Identification of a direct role of CPSF6 and a key cis‐acting motif in promoting TRIM9 proximal polyA site usage

Abstract

Alternative polyadenylation (APA), an RNA processing mechanism that results in mRNA with distinct 3’ termini, is a rapidly expanding area of research that in recent studies has been linked to the mechanistic target of rapamycin (mTOR) signaling pathway, a key regulatory pathway in physiology and metabolism. Despite the recent implications of APA in mTOR signaling, the mechanistic link between mTOR signaling and APA remains poorly understood. We previously leveraged our cTag‐PAPERCLIP technique to generate a dataset of in vivo APA shifts following neuronal mTOR induction and identified TRIM9, an E3 ubiquitin ligase with a role in neurodevelopment, as a gene of interest. In this study, we further characterized the regulation of the mTOR‐induced TRIM9 APA shift observed in mouse neurons in vivo.
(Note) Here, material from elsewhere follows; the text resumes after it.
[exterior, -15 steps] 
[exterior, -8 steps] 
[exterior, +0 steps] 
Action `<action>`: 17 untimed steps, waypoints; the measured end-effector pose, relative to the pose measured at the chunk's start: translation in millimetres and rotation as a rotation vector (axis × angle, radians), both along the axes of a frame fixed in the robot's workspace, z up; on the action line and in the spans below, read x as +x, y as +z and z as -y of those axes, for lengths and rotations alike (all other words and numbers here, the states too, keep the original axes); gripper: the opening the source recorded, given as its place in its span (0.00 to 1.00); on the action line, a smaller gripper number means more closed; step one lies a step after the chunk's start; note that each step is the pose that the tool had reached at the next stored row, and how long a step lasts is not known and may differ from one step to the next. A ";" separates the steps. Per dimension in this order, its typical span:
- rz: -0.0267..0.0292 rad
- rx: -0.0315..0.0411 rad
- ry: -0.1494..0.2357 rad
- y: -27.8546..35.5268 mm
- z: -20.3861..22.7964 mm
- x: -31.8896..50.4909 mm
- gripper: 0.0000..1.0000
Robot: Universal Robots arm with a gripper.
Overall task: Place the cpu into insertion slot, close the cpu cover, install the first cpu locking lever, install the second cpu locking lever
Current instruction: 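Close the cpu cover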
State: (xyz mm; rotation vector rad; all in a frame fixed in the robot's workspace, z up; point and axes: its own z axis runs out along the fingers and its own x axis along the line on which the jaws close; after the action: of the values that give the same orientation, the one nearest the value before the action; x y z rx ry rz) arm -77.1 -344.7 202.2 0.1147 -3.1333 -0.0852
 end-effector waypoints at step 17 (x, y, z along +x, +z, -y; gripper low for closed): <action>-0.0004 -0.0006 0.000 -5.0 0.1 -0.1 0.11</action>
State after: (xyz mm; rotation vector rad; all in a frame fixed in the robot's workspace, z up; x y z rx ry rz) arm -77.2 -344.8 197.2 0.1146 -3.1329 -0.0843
Further study of the regulation of TRIM9 APA by the core protein complexes of the cleavage and polyadenylation (CP) machinery revealed CSPF6, a component of the CFIm complex, as essential for physiological regulation of TRIM9 isoforms, with loss of CPSF6 leading to an enrichment of the distal TRIM9 isoform. Additional study into the 3’UTR sequence elements of TRIM9 isoforms revealed multiple UGUA sequence motifs, the binding sequence element of the CFIm complex, upstream of the TRIM9 proximal polyA site (PAS). In order to identify the key sequence elements essential for CPSF6‐mediated regulation of the proximal TRIM9 PAS, we developed a RT‐qPCR PAS competition assay to quantify sequence‐mediated usage of PASs. Utilizing this assay, we assessed usage of the TRIM9 proximal PAS in both the absence and the presence of CPSF6. Additionally, we generated constructs containing mutated UGUA sequences in order to ascertain the importance of the UGUA motif to TRIM9 proximal PAS usage. We found that loss of CPSF6 leads to reduced usage of the TRIM9 proximal PAS. Furthermore, mutation of a twin UGUA motif (UGUACUGUA) lead to a reduction in TRIM9 proximal PAS usage. Our results demonstrate a direct role of CPSF6 and identify a key cis‐acting motif in promoting TRIM9 proximal PAS usage. Furthermore, our results also suggest a possible link between neurological disorders with mTOR pathway dysregulation (“mTORopathies”) and neurodevelopment through TRIM9.